(WHAT TO WORK ON) All the data below should be printed again without a single difference.

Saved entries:
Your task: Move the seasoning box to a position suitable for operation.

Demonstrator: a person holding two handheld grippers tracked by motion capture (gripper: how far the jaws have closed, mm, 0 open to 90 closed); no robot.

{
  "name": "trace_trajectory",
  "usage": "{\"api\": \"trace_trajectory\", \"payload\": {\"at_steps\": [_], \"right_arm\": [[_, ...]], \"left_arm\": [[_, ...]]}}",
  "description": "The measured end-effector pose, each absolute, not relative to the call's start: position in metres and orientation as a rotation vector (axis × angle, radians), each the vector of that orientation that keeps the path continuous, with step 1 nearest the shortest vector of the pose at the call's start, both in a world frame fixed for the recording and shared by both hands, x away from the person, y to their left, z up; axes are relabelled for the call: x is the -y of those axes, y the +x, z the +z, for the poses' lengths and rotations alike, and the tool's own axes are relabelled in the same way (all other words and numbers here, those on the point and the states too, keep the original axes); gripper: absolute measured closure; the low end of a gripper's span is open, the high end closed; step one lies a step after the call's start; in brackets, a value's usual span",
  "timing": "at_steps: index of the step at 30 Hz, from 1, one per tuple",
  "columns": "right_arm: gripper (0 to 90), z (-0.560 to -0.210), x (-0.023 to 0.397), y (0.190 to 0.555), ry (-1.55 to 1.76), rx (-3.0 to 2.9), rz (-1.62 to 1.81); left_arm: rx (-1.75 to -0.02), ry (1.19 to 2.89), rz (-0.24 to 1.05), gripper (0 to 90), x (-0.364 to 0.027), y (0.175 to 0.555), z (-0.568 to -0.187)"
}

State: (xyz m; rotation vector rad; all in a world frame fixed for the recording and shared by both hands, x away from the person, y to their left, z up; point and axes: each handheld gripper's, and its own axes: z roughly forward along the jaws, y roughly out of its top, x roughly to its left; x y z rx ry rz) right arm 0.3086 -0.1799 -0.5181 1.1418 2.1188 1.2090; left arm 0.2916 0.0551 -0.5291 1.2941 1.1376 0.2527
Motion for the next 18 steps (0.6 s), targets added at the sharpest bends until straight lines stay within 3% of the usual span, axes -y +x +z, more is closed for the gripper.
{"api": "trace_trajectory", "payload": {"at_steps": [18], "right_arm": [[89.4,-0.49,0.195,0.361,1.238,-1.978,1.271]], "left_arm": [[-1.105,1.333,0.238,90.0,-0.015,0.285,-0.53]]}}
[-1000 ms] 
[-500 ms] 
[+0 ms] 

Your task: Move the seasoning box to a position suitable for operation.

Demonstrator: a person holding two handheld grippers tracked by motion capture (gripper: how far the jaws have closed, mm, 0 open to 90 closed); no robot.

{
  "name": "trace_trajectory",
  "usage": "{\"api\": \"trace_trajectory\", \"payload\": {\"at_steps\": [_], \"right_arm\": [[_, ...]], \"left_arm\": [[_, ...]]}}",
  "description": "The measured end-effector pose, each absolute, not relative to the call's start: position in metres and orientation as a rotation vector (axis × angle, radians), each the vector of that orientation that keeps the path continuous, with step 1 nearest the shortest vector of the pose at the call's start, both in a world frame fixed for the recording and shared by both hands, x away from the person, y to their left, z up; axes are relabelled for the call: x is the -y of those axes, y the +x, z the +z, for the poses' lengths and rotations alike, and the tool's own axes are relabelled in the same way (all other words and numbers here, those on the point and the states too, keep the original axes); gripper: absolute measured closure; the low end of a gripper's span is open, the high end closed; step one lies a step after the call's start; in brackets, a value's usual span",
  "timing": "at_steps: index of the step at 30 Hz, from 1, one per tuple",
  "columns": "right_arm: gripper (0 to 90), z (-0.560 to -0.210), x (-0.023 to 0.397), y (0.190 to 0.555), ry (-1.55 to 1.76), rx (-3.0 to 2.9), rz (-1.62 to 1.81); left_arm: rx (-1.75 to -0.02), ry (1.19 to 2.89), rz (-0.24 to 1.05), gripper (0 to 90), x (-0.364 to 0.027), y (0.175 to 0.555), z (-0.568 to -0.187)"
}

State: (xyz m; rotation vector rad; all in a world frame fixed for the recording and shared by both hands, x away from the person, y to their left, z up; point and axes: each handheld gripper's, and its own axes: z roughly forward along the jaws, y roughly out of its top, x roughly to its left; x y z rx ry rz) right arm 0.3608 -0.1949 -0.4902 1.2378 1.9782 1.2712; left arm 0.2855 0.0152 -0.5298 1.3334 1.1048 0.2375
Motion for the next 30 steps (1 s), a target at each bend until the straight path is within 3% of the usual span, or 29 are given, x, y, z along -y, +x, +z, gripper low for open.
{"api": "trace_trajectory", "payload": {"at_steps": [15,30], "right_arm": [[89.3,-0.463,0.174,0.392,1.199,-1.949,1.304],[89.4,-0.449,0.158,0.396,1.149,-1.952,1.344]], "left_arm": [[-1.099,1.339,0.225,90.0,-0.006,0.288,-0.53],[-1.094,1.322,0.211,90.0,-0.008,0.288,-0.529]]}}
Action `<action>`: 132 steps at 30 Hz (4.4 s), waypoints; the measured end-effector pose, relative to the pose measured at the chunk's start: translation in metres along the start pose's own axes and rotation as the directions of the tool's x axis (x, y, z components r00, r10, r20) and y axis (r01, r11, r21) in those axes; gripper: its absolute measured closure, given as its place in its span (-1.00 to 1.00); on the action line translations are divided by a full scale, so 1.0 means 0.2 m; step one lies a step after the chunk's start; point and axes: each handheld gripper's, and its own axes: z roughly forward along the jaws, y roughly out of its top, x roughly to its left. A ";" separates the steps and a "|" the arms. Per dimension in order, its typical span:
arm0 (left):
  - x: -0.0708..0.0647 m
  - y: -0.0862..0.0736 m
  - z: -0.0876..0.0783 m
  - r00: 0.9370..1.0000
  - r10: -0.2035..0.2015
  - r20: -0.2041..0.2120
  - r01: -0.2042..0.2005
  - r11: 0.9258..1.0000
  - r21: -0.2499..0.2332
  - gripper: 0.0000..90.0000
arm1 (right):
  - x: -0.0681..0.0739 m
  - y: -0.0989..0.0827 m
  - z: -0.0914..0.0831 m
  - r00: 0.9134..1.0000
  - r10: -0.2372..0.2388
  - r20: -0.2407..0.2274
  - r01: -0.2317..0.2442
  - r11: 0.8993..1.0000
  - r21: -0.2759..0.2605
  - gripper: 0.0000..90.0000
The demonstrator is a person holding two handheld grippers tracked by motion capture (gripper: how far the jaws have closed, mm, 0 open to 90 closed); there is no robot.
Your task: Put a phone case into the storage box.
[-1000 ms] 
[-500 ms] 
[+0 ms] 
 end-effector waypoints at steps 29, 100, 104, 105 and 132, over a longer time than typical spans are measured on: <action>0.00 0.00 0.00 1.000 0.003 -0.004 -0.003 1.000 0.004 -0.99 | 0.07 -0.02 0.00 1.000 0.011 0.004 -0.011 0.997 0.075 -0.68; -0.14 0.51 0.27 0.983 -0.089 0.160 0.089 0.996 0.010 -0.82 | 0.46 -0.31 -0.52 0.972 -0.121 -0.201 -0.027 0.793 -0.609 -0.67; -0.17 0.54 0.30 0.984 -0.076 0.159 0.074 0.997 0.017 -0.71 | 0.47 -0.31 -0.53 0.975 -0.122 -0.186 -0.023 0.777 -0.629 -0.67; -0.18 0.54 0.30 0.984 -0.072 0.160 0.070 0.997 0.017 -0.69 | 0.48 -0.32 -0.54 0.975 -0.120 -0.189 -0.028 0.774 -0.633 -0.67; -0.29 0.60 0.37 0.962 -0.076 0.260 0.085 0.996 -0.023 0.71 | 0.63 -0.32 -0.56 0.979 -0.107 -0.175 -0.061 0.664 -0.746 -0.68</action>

(TASK OUTPUT)
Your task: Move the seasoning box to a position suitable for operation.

Demonstrator: a person holding two handheld grippers tracked by motion capture (gripper: how far the jaws have closed, mm, 0 open to 90 closed); no robot.

{
  "name": "trace_trajectory",
  "usage": "{\"api\": \"trace_trajectory\", \"payload\": {\"at_steps\": [_], \"right_arm\": [[_, ...]], \"left_arm\": [[_, ...]]}}",
  "description": "The measured end-effector pose, each absolute, not relative to the call's start: position in metres and orientation as a rotation vector (axis × angle, radians), each the vector of that orientation that keeps the path continuous, with step 1 nearest the shortest vector of the pose at the call's start, both in a world frame fixed for the recording and shared by both hands, x away from the person, y to their left, z up; axes are relabelled for the call: x is the -y of those axes, y the +x, z the +z, for the poses' lengths and rotations alike, and the tool's own axes are relabelled in the same way (all other words and numbers here, those on the point and the states too, keep the original axes); gripper: absolute measured closure; the low end of a gripper's span is open, the high end closed; step one lies a step after the call's start; in brackets, a value's usual span",
  "timing": "at_steps: index of the step at 30 Hz, from 1, one per tuple",
  "columns": "right_arm: gripper (0 to 90), z (-0.560 to -0.210), x (-0.023 to 0.397), y (0.190 to 0.555), ry (-1.55 to 1.76), rx (-3.0 to 2.9), rz (-1.62 to 1.81); left_arm: rx (-1.75 to -0.02), ry (1.19 to 2.89), rz (-0.24 to 1.05), gripper (0 to 90), x (-0.364 to 0.027), y (0.175 to 0.555), z (-0.568 to -0.187)"
}

State: (xyz m; rotation vector rad; all in a world frame fixed for the recording and shared by both hands, x away from the person, y to their left, z up; point and axes: each handheld gripper's, and its own axes: z roughly forward along the jaws, y roughly out of its top, x roughly to its left; x y z rx ry rz) right arm 0.3086 -0.1799 -0.5181 1.1418 2.1188 1.2090; left arm 0.2916 0.0551 -0.5291 1.2941 1.1376 0.2527
Motion for the next 18 steps (0.6 s), targets added at the sharpest bends until straight lines stay within 3% of the usual span, axes -y +x +z, more is closed for the gripper.
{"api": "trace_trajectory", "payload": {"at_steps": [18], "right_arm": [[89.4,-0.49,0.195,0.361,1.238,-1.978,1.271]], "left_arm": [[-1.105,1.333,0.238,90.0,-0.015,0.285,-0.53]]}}
[-1000 ms] 
[-500 ms] 
[+0 ms] 

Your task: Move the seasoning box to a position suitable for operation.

Demonstrator: a person holding two handheld grippers tracked by motion capture (gripper: how far the jaws have closed, mm, 0 open to 90 closed); no robot.

{
  "name": "trace_trajectory",
  "usage": "{\"api\": \"trace_trajectory\", \"payload\": {\"at_steps\": [_], \"right_arm\": [[_, ...]], \"left_arm\": [[_, ...]]}}",
  "description": "The measured end-effector pose, each absolute, not relative to the call's start: position in metres and orientation as a rotation vector (axis × angle, radians), each the vector of that orientation that keeps the path continuous, with step 1 nearest the shortest vector of the pose at the call's start, both in a world frame fixed for the recording and shared by both hands, x away from the person, y to their left, z up; axes are relabelled for the call: x is the -y of those axes, y the +x, z the +z, for the poses' lengths and rotations alike, and the tool's own axes are relabelled in the same way (all other words and numbers here, those on the point and the states too, keep the original axes); gripper: absolute measured closure; the low end of a gripper's span is open, the high end closed; step one lies a step after the call's start; in brackets, a value's usual span",
  "timing": "at_steps: index of the step at 30 Hz, from 1, one per tuple",
  "columns": "right_arm: gripper (0 to 90), z (-0.560 to -0.210), x (-0.023 to 0.397), y (0.190 to 0.555), ry (-1.55 to 1.76), rx (-3.0 to 2.9), rz (-1.62 to 1.81); left_arm: rx (-1.75 to -0.02), ry (1.19 to 2.89), rz (-0.24 to 1.05), gripper (0 to 90), x (-0.364 to 0.027), y (0.175 to 0.555), z (-0.568 to -0.187)"
}

State: (xyz m; rotation vector rad; all in a world frame fixed for the recording and shared by both hands, x away from the person, y to their left, z up; point and axes: each handheld gripper's, and its own axes: z roughly forward along the jaws, y roughly out of its top, x roughly to its left; x y z rx ry rz) right arm 0.3608 -0.1949 -0.4902 1.2378 1.9782 1.2712; left arm 0.2855 0.0152 -0.5298 1.3334 1.1048 0.2375
Motion for the next 30 steps (1 s), a target at each bend until the straight path is within 3% of the usual span, or 29 are given, x, y, z along -y, +x, +z, gripper low for open.
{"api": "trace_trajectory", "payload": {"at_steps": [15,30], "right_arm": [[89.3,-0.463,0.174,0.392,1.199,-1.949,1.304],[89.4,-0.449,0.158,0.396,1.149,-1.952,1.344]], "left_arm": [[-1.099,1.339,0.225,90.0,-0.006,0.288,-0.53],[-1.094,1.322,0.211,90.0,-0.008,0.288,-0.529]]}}
Action `<action>`: 132 steps at 30 Hz (4.4 s), waypoints; the measured end-effector pose, relative to the pose measured at the chunk's start: translation in metres along the start pose's own axes and rotation as the directions of the tool's x axis (x, y, z components r00, r10, r20) and y axis (r01, r11, r21) in those axes; gripper: its absolute measured closure, given as its place in its span (-1.00 to 1.00); on the action line translations are divided by a full scale, so 1.0 means 0.2 m; step one lies a step after the chunk's start; point and axes: each handheld gripper's, and its own axes: z roughly forward along the jaws, y roughly out of its top, x roughly to its left. A ";" separates the steps and a "|" the arms. Per dimension in order, its typical span:
arm0 (left):
  - x: -0.0708..0.0647 m
  - y: -0.0862..0.0736 m
  - z: -0.0876..0.0783 m
  - r00: 0.9370..1.0000
  - r10: -0.2035..0.2015
  - r20: -0.2041..0.2120
  - r01: -0.2042..0.2005
  - r11: 0.9258..1.0000
  - r21: -0.2499..0.2332
  - gripper: 0.0000..90.0000
arm1 (right):
  - x: -0.0681..0.0739 m
  - y: -0.0989..0.0827 m
  - z: -0.0914..0.0831 m
  - r00: 0.9134..1.0000
  - r10: -0.2372..0.2388
  - r20: -0.2407..0.2274
  - r01: -0.2317..0.2442
  - r11: 0.8993..1.0000
  - r21: -0.2759..0.2605
  - gripper: 0.0000..90.0000
The demonstrator is a person holding two handheld grippers tracked by motion capture (gripper: how far the jaws have closed, mm, 0 open to 90 closed); there is no robot.
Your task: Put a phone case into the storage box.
[-1000 ms] 
[-500 ms] 
[+0 ms] 
 end-effector waypoints at steps 29, 100, 104, 105 and 132, over a longer time than typical spans are measured on: <action>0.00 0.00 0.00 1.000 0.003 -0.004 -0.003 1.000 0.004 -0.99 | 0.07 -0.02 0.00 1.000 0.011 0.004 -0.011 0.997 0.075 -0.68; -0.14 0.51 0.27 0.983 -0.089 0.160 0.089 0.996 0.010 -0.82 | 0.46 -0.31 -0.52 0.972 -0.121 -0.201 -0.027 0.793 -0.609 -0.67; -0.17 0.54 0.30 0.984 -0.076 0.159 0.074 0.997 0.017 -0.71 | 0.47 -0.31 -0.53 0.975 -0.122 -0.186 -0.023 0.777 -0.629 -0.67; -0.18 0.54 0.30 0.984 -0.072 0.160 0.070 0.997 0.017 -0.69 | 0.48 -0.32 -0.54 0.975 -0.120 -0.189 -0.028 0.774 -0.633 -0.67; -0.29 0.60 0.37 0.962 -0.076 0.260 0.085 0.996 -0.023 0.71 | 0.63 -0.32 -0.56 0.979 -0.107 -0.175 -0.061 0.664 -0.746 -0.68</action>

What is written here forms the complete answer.